This story is unlike anything I have ever read before. I didn’t like the story in the beginning because it failed to get me interested in it. But as the story went on and it got to the part were it talks about the child locked in the closet with no window’s and has to sit in its own waste. This is the part of the story that I honed in on.
I was not sure what the author was getting at when she starting describing why the child was locked up in the closet but as I read I began see why. A world without evil would be a fairytale land. Without evil how could we really enjoy happiness?

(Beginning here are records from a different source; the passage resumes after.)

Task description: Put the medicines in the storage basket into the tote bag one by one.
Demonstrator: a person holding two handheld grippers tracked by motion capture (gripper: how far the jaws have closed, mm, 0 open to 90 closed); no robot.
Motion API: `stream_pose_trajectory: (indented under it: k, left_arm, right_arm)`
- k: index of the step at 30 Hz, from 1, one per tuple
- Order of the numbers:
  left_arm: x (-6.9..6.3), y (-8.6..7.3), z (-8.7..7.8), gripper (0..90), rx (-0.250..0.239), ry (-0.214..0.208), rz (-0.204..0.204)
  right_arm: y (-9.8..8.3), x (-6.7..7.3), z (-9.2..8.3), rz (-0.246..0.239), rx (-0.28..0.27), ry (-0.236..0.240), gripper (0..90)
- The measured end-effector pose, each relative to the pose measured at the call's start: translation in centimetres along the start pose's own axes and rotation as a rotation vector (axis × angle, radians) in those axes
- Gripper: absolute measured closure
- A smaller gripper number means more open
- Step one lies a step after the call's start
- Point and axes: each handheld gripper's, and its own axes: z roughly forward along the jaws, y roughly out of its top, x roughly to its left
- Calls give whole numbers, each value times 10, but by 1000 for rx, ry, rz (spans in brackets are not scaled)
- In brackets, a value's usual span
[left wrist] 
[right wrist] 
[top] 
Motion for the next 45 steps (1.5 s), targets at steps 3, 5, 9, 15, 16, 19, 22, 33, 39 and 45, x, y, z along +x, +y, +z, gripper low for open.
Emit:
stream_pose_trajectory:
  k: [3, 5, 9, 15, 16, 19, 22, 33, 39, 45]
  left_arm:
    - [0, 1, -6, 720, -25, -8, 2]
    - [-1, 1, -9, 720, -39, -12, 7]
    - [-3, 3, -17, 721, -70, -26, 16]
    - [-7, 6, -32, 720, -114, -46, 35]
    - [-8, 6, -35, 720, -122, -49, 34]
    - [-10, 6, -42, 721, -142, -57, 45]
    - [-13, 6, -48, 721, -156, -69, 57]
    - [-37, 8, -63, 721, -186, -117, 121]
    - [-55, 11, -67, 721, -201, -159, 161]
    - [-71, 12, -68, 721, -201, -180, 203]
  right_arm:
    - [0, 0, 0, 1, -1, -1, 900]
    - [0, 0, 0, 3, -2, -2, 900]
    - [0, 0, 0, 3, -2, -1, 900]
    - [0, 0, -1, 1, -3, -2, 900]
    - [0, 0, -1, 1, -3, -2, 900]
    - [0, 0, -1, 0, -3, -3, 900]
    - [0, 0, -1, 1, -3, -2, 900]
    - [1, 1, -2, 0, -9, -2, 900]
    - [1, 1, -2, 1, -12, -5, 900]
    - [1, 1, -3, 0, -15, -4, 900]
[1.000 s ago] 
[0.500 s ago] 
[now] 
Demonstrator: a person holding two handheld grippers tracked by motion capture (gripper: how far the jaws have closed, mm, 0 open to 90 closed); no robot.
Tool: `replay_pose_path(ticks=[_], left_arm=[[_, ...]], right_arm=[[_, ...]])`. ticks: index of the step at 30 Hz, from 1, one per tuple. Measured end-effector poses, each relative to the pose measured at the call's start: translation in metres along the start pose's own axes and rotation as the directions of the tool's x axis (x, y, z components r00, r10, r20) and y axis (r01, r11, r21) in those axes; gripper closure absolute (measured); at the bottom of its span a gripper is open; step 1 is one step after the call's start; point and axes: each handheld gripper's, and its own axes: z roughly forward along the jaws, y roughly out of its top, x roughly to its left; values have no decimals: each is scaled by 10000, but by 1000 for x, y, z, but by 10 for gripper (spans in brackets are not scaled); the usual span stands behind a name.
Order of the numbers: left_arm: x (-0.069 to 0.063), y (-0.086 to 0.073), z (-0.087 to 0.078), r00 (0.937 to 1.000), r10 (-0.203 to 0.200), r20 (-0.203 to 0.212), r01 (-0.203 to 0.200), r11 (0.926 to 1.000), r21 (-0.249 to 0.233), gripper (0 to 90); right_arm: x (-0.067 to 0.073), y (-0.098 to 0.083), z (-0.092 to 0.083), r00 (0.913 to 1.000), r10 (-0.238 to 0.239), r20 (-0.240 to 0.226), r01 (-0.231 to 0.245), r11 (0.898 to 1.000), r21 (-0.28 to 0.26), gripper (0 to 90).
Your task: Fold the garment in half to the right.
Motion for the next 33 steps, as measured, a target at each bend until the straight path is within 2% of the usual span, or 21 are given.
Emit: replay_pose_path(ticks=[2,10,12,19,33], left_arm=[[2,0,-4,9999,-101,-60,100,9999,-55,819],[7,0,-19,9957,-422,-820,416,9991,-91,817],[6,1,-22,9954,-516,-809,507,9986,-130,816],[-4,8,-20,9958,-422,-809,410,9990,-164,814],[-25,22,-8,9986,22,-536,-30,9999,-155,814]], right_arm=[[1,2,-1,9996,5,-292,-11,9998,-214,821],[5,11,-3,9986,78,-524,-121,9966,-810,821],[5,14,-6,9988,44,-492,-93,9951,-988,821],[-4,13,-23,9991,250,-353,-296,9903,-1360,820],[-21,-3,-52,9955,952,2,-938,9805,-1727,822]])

Le Guin writes, Their bitter tears fry when they begin to perceive the terrible justice of reality and to accept it. Yet it is their tears and anger, the trying of their generosity and the acceptance of their helplessness, which are perhaps the true source of splendor of their lives . . . They know that they, like the child, are not free . . . It is the existence of the child, and their knowledge of its existence, that makes possible the nobility of their architecture. . .
I think she saying that without a little bit of evil the whole town of Omelas could not exist. It’s almost like their entire existence is tied to the fate of the child. The child is what makes possible the splendor of Omelas, but at what cost?
Pain, sorrow, guilt, and evil are necessary to have joy, happiness, and beauty. Without ugly how would we know beauty? Without pain and sorrow how would we know joy or happiness?
I think these are the questions that the author is asking through this story. I leave you to answer them.
Cole also wrote a blog similar to this where he asks the same questions and then goes back to the garden of eden where there was so sin at first but there was happiness. Good blog though.